◆ **Source material**:
▼▼▼
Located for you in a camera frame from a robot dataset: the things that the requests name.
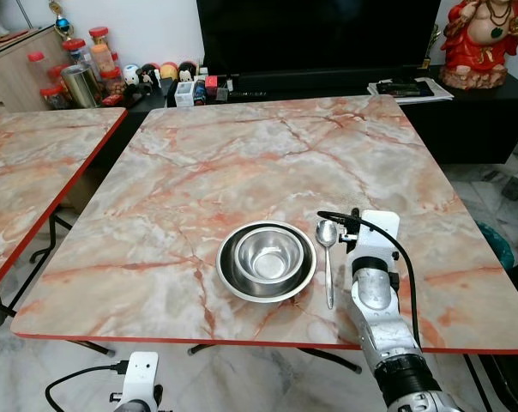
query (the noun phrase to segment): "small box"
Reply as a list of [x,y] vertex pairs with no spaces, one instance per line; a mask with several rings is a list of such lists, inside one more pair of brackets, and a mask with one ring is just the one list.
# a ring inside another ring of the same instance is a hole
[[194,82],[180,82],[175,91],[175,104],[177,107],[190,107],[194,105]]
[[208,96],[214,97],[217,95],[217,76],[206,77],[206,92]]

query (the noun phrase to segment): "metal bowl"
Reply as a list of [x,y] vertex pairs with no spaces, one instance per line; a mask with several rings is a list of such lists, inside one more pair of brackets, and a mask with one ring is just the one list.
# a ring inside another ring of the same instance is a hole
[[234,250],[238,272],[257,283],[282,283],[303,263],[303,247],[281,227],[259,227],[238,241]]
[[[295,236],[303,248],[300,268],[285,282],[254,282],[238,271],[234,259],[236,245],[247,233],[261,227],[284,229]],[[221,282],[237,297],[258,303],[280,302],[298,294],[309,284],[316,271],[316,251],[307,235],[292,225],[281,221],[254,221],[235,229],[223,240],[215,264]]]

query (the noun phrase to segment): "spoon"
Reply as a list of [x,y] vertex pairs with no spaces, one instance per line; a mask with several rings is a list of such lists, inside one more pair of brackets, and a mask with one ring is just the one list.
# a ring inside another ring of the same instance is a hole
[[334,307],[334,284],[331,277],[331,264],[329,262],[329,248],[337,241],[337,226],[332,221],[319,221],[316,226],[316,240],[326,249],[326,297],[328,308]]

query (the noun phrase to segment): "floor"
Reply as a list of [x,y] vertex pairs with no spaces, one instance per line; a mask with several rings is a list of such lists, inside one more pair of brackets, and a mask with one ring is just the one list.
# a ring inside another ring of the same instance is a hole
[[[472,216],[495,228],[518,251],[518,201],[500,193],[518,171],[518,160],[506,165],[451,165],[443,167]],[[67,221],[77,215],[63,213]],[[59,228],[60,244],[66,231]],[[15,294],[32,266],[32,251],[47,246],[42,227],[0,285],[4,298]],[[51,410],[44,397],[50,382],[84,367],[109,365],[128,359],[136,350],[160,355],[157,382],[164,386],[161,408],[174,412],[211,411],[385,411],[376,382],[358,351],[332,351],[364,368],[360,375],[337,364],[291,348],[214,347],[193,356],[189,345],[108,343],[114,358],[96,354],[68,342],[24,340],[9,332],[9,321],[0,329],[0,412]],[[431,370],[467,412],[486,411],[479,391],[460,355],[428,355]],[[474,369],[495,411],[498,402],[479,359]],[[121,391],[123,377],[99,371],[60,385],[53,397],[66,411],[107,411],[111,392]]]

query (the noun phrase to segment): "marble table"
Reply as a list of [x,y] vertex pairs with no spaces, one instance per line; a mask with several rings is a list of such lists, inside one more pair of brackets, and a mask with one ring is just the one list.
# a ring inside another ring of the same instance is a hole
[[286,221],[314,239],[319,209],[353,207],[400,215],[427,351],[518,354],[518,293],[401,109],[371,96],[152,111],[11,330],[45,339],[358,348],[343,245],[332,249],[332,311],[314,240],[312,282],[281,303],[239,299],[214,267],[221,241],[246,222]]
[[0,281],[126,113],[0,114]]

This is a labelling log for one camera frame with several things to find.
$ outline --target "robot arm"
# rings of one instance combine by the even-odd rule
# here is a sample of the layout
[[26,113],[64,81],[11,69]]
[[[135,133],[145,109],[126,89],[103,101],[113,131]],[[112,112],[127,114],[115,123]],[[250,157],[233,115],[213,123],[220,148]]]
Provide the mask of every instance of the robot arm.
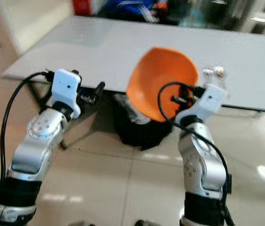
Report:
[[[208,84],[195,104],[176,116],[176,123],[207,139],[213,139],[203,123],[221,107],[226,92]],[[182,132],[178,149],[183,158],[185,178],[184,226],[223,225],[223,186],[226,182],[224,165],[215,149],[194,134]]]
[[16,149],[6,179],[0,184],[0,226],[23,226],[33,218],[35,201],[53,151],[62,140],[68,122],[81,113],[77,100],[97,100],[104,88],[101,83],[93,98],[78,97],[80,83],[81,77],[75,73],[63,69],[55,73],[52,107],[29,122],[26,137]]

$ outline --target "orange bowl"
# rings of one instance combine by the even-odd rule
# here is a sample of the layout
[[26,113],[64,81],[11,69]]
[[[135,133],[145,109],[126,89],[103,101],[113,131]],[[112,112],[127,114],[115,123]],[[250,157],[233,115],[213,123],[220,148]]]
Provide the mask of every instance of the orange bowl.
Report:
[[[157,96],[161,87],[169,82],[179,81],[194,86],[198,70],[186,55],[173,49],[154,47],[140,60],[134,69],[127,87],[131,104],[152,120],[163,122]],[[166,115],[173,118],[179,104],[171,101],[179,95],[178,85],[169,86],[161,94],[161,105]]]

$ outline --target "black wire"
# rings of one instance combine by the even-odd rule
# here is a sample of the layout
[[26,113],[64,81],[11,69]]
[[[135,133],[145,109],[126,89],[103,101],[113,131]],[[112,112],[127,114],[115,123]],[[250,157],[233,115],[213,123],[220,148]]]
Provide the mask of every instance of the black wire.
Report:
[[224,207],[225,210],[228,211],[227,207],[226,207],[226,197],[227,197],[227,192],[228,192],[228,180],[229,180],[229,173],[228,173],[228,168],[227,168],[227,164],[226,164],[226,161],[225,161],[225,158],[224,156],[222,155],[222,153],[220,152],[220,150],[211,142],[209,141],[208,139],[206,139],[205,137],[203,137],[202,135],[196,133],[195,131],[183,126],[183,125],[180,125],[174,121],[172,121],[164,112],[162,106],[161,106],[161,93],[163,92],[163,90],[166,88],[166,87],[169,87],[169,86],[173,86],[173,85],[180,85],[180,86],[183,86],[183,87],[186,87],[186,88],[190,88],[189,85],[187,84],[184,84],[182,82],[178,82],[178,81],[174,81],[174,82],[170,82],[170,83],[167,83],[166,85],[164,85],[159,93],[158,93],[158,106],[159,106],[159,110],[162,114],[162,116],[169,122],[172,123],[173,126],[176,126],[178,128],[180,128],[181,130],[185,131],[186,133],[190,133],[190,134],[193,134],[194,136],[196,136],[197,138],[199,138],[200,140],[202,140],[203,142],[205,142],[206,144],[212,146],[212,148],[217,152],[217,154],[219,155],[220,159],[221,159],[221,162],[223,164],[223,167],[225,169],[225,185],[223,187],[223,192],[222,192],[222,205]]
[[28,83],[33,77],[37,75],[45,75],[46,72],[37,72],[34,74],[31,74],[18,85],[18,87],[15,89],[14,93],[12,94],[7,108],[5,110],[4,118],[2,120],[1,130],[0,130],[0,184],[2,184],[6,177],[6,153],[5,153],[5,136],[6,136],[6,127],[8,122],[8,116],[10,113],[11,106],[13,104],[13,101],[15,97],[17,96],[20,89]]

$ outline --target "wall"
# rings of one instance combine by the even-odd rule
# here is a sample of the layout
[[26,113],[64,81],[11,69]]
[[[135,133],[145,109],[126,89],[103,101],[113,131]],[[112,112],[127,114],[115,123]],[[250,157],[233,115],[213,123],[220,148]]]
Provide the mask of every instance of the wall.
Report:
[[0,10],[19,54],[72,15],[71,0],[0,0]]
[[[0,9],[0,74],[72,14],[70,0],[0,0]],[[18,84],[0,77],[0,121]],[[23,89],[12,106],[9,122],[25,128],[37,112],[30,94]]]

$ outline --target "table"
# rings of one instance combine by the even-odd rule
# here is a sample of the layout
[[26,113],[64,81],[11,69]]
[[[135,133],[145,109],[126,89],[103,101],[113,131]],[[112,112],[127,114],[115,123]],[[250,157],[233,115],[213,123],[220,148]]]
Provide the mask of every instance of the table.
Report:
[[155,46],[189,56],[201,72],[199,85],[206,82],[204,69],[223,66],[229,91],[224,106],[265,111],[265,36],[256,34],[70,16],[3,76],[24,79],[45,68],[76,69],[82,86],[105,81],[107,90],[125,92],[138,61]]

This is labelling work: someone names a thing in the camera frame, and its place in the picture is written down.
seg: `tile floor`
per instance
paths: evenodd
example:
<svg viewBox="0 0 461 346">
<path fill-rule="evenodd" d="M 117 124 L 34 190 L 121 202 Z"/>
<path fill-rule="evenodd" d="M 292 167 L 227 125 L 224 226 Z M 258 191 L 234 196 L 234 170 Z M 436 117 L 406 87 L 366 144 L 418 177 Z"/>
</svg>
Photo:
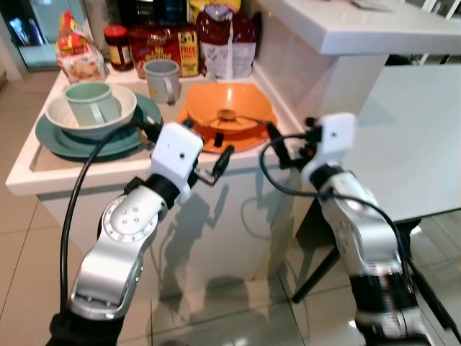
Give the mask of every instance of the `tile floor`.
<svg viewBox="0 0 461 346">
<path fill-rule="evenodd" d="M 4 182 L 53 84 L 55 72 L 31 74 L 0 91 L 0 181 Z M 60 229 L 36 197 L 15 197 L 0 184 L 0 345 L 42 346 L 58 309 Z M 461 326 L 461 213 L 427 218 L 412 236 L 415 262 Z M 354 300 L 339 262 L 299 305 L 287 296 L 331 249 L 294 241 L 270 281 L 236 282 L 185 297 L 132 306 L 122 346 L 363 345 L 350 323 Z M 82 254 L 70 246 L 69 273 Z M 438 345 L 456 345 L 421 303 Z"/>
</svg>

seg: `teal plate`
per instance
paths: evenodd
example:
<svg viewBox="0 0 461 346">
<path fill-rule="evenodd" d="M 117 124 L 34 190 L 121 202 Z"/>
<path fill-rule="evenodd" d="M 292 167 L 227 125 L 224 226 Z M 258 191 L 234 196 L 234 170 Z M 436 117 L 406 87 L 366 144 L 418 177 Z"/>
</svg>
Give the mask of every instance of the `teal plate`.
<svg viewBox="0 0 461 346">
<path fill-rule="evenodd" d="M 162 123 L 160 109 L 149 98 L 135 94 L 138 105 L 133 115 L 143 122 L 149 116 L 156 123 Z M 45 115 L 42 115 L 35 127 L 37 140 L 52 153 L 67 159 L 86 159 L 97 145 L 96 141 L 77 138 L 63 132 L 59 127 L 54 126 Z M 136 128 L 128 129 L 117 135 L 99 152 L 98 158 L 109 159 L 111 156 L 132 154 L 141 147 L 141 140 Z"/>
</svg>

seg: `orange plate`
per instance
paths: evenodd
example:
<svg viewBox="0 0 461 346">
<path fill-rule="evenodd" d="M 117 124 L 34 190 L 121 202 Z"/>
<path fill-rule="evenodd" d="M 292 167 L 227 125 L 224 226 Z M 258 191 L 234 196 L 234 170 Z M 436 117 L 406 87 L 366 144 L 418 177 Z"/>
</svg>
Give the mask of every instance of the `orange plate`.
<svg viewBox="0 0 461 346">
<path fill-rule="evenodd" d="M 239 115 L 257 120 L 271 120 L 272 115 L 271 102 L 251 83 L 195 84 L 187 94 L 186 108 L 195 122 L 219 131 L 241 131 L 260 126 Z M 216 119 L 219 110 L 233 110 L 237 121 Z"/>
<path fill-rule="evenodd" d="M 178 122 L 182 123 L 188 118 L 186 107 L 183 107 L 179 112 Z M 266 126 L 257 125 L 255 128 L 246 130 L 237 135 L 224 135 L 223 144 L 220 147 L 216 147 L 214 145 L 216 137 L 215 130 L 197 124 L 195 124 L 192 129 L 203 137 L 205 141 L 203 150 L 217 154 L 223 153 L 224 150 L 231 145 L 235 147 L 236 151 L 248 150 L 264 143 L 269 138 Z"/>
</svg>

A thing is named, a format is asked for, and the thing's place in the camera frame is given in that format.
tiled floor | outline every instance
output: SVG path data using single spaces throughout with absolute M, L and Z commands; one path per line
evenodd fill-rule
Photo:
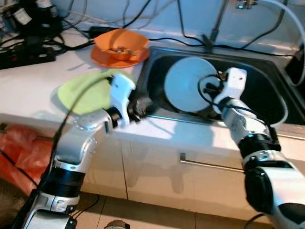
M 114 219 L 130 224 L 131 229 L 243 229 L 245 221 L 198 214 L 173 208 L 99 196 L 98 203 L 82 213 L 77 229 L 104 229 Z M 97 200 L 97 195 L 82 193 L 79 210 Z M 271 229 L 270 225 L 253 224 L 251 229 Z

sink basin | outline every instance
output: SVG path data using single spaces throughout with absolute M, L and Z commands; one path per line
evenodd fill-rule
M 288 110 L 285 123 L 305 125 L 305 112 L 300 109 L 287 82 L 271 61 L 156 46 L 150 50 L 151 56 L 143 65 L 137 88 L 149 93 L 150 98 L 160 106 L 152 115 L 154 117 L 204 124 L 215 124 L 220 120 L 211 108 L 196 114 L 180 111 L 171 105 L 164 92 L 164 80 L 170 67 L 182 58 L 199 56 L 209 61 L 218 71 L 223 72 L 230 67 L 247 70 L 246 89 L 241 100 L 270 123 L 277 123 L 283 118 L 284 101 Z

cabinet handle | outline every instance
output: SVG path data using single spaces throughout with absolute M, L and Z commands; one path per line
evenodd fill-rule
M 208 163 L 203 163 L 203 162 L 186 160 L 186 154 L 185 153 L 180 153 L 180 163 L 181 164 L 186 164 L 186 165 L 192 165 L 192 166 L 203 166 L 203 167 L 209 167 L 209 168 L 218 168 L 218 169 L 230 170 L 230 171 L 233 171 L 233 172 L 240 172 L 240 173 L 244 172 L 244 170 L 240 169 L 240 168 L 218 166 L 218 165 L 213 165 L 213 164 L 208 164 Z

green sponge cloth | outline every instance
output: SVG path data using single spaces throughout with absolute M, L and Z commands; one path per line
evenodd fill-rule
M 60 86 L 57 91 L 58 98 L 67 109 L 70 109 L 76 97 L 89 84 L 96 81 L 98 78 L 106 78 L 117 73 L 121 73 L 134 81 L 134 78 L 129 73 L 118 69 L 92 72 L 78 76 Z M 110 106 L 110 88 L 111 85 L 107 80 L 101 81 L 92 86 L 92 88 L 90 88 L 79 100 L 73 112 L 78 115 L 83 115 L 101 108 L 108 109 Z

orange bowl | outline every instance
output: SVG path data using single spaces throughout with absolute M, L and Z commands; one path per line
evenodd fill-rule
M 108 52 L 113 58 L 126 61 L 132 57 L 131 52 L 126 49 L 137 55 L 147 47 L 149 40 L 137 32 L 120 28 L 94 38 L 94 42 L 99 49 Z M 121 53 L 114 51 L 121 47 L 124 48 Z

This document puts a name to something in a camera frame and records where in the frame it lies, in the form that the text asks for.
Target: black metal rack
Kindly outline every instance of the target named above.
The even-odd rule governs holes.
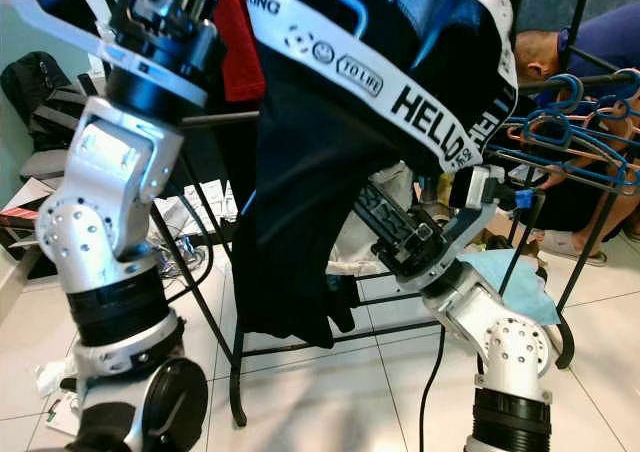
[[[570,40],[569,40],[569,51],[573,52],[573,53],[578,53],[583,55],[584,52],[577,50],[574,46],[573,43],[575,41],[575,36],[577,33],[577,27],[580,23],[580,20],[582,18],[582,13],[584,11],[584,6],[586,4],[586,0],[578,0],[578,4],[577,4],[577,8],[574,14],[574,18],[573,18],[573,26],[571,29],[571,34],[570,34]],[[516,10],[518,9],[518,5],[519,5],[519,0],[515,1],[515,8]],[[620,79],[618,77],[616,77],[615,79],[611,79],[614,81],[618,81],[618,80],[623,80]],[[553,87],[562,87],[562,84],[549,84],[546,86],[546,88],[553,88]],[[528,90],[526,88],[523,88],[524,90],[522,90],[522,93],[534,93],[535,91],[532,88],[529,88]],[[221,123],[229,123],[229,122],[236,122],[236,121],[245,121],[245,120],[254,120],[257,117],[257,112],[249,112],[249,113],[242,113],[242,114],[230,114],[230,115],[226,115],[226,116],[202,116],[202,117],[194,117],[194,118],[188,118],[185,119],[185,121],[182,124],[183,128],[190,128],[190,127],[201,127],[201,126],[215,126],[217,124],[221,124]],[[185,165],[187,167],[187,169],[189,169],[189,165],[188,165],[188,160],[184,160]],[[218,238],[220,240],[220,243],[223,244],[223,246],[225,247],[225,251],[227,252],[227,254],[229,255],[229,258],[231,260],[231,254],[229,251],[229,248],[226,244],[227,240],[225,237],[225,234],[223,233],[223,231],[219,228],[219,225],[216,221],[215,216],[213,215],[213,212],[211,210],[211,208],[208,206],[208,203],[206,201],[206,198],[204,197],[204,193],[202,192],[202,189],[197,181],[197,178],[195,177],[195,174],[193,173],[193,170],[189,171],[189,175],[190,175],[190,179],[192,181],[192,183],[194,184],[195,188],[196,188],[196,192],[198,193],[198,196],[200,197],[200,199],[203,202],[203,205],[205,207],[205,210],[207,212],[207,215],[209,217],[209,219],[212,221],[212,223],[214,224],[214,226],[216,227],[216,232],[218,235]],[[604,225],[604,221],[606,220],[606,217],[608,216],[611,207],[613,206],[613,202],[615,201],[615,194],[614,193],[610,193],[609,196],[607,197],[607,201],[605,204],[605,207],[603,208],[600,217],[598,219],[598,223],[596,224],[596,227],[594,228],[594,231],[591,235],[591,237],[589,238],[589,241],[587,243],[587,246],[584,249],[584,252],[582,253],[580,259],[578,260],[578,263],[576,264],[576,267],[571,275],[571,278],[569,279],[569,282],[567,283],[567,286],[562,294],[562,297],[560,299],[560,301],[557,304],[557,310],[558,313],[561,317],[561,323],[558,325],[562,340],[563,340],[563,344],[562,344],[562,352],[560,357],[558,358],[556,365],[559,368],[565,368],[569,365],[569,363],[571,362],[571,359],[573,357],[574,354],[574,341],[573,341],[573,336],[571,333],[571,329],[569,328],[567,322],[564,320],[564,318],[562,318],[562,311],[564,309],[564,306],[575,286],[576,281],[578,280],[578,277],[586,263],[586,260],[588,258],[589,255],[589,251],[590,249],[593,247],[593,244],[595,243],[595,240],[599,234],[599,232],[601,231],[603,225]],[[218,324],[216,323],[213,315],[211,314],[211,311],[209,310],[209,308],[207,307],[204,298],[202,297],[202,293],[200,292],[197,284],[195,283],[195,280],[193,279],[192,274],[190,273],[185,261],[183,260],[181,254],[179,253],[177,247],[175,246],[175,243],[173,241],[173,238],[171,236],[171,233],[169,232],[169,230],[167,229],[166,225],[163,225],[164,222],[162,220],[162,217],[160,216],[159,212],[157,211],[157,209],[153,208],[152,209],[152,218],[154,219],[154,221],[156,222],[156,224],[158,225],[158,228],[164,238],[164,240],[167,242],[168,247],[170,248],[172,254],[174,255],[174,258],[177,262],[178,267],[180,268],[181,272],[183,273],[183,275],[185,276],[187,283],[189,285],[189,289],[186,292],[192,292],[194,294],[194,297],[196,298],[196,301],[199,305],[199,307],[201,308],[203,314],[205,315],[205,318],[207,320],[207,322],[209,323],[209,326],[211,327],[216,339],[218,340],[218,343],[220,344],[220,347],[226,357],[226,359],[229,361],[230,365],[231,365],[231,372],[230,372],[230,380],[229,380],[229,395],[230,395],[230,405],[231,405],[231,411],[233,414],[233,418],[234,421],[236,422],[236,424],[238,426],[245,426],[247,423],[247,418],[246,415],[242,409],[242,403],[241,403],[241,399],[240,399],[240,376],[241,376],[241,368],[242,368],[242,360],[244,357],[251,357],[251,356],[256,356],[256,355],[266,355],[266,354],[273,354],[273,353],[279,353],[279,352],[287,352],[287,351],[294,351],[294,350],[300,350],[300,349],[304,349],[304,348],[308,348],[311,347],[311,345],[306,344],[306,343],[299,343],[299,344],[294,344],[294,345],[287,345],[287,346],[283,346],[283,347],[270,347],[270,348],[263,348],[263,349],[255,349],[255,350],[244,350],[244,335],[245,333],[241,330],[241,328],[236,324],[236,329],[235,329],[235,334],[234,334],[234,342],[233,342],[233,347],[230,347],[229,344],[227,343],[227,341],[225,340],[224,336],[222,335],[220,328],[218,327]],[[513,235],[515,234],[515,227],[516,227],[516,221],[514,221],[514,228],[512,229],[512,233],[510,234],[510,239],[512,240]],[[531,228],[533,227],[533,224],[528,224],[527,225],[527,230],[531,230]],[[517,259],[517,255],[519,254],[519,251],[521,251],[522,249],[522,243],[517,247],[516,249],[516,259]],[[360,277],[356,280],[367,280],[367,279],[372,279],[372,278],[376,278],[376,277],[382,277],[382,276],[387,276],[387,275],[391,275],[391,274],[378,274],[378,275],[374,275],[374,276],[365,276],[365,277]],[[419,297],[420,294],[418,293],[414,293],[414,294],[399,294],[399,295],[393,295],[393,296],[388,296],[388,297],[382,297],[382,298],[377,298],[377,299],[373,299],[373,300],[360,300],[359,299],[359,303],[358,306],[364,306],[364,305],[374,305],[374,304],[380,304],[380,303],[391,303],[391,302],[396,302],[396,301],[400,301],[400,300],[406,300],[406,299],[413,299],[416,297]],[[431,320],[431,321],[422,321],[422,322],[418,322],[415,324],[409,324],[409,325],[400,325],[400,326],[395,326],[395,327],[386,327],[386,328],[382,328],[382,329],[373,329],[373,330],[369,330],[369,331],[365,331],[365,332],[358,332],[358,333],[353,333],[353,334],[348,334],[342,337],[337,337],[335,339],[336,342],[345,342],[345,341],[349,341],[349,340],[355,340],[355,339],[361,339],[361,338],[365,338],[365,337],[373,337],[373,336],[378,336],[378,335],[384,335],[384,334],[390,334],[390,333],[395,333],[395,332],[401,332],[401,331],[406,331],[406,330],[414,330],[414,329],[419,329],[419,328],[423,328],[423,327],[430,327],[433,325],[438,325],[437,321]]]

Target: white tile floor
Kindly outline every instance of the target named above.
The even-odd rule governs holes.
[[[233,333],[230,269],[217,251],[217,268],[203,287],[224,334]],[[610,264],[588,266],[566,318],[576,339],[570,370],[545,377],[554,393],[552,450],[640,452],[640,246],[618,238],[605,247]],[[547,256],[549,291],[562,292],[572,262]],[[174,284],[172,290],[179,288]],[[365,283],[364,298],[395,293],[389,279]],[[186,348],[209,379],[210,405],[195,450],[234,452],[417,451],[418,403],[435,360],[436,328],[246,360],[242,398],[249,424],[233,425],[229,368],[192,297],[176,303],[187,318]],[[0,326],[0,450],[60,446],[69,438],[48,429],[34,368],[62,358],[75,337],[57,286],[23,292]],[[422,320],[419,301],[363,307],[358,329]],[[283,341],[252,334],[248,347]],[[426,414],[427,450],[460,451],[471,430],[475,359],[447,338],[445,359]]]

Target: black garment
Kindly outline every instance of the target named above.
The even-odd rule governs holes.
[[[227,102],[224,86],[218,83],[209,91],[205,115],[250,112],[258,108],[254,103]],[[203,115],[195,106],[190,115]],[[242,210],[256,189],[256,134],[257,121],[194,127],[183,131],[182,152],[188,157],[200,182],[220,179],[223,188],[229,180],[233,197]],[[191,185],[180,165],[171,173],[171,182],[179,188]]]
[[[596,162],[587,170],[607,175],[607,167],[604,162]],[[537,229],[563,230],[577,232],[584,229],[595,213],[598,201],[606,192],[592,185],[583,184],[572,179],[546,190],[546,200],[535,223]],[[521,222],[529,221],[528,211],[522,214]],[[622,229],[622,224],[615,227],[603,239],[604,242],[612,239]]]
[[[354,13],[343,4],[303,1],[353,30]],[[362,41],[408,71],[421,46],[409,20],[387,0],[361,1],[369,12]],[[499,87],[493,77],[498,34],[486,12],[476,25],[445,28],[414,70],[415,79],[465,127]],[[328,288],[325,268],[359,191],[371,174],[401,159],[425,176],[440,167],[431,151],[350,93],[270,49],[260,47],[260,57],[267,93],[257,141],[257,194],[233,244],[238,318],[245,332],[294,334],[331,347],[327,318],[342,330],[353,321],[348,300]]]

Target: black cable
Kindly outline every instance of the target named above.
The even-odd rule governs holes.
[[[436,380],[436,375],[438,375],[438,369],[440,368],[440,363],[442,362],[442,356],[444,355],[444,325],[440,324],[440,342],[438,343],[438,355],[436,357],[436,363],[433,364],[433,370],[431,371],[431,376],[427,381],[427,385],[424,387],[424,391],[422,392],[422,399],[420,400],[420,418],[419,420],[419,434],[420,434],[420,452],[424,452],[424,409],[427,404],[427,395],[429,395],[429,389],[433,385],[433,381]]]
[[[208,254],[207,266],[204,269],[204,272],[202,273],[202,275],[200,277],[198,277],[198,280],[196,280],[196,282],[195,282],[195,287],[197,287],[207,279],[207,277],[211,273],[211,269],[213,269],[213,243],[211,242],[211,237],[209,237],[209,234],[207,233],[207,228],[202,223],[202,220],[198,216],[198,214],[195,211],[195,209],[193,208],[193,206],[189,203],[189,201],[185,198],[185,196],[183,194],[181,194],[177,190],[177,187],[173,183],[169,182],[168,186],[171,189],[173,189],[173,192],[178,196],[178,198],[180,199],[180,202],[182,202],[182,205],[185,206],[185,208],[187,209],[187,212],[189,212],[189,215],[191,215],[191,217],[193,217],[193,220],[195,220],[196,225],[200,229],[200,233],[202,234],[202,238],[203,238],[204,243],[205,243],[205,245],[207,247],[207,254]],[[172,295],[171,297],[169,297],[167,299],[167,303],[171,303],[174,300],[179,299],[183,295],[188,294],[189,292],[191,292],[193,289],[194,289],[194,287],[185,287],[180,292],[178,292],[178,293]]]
▲▲▲
◆ **Work to be completed**: If a line in the material contains the word "things", copy that line.

◆ **Output for this exercise**:
Located for you in a camera frame from a robot dataset: the things that the requests name.
This is a labelling log for one camera frame with several things to find.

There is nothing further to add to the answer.